La libertà non è una parola che se ne sta ferma dentro un elenco di diritti. Tracima, non si rinchiude in questo o in quel traguardo.
Il Diritto ad aspirare a una vita migliore, è questo che chiedono le migliaia di persone che ogni giorno approdano sulle nostre coste.
È il diritto che oggi, dopo anni di silenzio, si urla a squarciagola e costa care vite nella sponda opposta del Mediterraneo.
Il nostro governo ha largamente approvato una politica di chiusura, una chiusura che fa a pugni con la sempre più alta interconnessione, in conseguenza di una selvaggia e anarchica globalizzazione che ha coinvolto il mondo intero.
Il 6 febbraio a Goree il Forum Internazionale dei migranti ha prodotto “Una Carta per un Mondo senza Muri”, prodotta dai migranti stessi per dire basta alla mercificazione delle persone, per un mondo senza frontiere e senza muri.
Mentre succede questo, in Italia si dichiara il reato di clandestinità, il quale è assolutamente conforme ai principi base della legge 189/02, la cosiddetta “Bossi-Fini”, per la quale l’immigrato è privato della sua persona e incarna il semplice ruolo di forza lavoro, limitando o impedendo la sua integrazione nella nostra società in nome dell’identità nazionale.
In seguito a questo, vediamo il mancato impegno a realizzare un adeguato quadro legislativo in grado di pensare all’immigrazione come a un fenomeno stabile che costruisce il suo domani e quello delle generazioni future qui nel nostro paese. Sì, nel nostro paese! Perché per noi “di seconda generazione”, o meglio, per noi “Nuovi Italiani”, l’Italia è il nostro paese!
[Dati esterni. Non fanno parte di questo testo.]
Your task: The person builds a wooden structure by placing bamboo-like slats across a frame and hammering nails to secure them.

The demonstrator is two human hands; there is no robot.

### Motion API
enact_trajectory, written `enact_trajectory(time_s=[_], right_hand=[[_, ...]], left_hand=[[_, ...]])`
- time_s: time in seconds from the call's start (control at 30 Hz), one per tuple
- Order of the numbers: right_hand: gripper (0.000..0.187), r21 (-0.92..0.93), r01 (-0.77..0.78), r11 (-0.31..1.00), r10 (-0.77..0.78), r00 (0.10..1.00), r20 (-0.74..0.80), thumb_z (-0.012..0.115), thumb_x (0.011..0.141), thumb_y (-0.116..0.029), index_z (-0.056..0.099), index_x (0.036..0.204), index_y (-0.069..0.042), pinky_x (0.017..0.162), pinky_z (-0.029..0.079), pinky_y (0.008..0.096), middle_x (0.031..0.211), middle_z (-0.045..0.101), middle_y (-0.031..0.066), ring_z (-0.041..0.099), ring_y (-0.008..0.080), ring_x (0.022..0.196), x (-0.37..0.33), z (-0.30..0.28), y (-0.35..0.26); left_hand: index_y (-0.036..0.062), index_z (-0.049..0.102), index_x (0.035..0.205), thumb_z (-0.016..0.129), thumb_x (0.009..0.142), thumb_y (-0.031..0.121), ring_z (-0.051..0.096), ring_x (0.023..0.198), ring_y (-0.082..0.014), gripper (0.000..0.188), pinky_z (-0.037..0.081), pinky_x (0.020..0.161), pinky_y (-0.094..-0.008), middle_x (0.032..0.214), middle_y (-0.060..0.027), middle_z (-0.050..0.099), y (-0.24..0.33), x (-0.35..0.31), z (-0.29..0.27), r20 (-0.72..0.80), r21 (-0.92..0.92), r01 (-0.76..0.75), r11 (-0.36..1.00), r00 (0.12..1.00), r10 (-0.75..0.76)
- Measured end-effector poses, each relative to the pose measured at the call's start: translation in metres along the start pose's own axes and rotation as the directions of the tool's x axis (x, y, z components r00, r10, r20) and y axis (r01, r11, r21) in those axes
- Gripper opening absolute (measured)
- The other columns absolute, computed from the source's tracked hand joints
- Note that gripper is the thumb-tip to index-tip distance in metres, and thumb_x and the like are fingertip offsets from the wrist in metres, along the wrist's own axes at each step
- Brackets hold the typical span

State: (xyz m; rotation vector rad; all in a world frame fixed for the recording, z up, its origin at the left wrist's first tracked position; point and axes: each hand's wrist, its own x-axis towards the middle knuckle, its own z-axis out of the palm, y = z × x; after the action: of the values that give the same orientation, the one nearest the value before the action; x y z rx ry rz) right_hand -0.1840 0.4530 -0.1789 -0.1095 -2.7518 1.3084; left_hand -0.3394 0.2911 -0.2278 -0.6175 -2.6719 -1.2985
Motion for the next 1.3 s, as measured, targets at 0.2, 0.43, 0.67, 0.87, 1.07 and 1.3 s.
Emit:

Gli ostacoli per una piena appartenenza sono tanti, come il mancato riconoscimento della cittadinanza alla nascita (ius soli), le complicazioni burocratiche per la richiesta di questa, dopo dieci anni di regolare residenza nel nostro paese, la recente richiesta di conoscenza della lingua italiana, da certificare mediante un “test”, in cui lo straniero è un vero autodidatta. Per non parlare della continua rincorsa a trovare un posto di lavoro e dimostrare di condurre una vita da cittadino modello, per potersi tenere stretti tutti i punti di quel caro permesso di soggiorno.
Voler preservare l’identità nazionale attraverso l’esclusione dell’altro significa non voler ammettere lo sviluppo di una società sempre più multietnica e bisognosa di tutele e ascolto.
Le risposte a questi bisogni si ritrovano nella società civile che diventa la protagonista di una battaglia in cui il governo rifiuta le richieste dei migranti: quella di diventare cittadini a tutti gli effetti!
Il 1° marzo vuole essere proprio questo; vuole dare voce a quella parte di cittadini ai quali non vengono riconosciuti i propri diritti, ma ai quali sono continuamente rammentati i propri doveri e che quindi sono cittadini solo per metà.
“24 ore senza di Noi”, un giorno per comprendere l’importanza e il significativo contributo che più di 4 milioni di persone ogni giorno arrecano al nostro Paese su tutti i fronti. Quindi non solo come forza lavoro, ma anche come risorse intellettuali. Non è infatti da sottovalutare il respiro internazionale che questi conferiscono alla nostra realtà sociale, permettendo un scambio culturale e un ampliamento del raggio dei punti di vista.
La giornata del primo marzo è un eco nazionale ed internazionale per dire no alla contrapposizione “tra noi e loro”; alla politiche di esclusione e discriminatorie; ai C.I.E considerati incompatibili con i diritti umani, inutile e mal gestiti.
Il primo marzo dice sì la diritto di voto amministrativo, che non può più essere differito e sì al diritto di cittadinanza.
Con gli immigrati per gli immigrati e per tutti quegli italiani che in un modo o in un altro si sentono immigrati!